*EXERCISE REQUIREMENTS*. Bring together all lines of the material below that contain the string "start".

(Beginning of DATA BLOCK)

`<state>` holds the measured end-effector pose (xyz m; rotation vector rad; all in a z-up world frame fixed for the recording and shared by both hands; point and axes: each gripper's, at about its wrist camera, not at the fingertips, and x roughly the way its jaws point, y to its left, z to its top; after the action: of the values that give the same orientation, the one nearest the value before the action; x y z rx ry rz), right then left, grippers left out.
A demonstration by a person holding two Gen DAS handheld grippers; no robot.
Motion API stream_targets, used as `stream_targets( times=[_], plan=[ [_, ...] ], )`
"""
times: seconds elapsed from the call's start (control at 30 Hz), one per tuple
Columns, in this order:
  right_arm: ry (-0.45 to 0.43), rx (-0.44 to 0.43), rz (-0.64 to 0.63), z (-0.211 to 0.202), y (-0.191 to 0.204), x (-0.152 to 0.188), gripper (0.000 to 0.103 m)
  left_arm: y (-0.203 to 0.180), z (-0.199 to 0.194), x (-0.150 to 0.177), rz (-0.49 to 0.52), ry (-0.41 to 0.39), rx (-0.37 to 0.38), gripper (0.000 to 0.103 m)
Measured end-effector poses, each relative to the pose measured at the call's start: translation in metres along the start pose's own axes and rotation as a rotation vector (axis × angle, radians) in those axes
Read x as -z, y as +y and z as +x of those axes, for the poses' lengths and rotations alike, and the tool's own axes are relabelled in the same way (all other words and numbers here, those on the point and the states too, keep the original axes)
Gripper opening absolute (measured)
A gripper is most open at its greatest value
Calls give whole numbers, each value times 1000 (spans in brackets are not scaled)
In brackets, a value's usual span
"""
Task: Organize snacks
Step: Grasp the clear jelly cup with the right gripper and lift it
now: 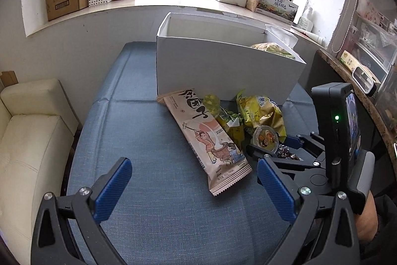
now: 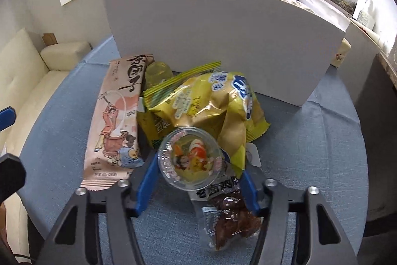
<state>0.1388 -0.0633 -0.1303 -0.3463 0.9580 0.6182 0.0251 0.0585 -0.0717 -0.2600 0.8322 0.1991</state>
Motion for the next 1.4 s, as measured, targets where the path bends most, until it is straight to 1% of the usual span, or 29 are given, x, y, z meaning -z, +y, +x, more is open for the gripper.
stream_targets(
  times=[0.1,0.23,0.43,0.5,0.6,0.67,0.77,0.8,0.93,0.97,1.0,1.03,1.1,1.13,1.23,1.33,1.4],
  plan=[
    [-2,0,-13,-3,3,3,54,0,3,0,1,9,-6,103],
    [-7,-19,-11,-14,-3,10,53,2,7,1,-2,21,-13,103],
    [-25,-57,-16,-46,-11,22,52,3,12,2,-3,32,-13,103],
    [-25,-85,-17,-54,-14,27,52,1,14,3,1,37,-9,103],
    [-29,-77,-17,-64,-18,35,52,-2,15,4,14,42,-14,103],
    [-34,-89,-11,-69,-21,39,52,-3,16,4,18,42,-10,103],
    [-27,-77,-7,-66,-24,43,52,-3,18,4,18,47,-15,103],
    [-21,-72,-5,-57,-20,39,53,-3,18,4,18,48,-14,103],
    [-4,-38,-7,-45,-25,41,53,-4,21,5,23,56,-18,103],
    [-2,-17,-10,-42,-26,40,55,-4,21,5,25,55,-18,103],
    [-2,-11,-10,-40,-27,40,60,-4,21,6,27,53,-18,103],
    [1,-7,-5,-39,-27,40,62,-4,21,6,28,54,-18,103],
    [-8,4,-7,-41,-27,40,76,-2,21,5,23,55,-16,103],
    [-13,13,-10,-42,-26,40,79,-2,21,5,21,56,-15,103],
    [-20,24,-24,-47,-23,43,80,0,21,6,19,55,-14,103],
    [-10,46,-31,-48,-22,47,80,1,21,6,16,56,-15,103],
    [3,43,-19,-48,-22,50,80,2,21,7,14,56,-14,103]
  ],
)
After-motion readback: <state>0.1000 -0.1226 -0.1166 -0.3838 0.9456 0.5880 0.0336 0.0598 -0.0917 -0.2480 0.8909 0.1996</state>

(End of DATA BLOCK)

*RESULT OF THE EXERCISE*.
times: seconds elapsed from the call's start (control at 30 Hz), one per tuple
Measured end-effector poses, each relative to the pose measured at the call's start: translation in metres along the start pose's own axes and rotation as a rotation vector (axis × angle, radians) in those axes

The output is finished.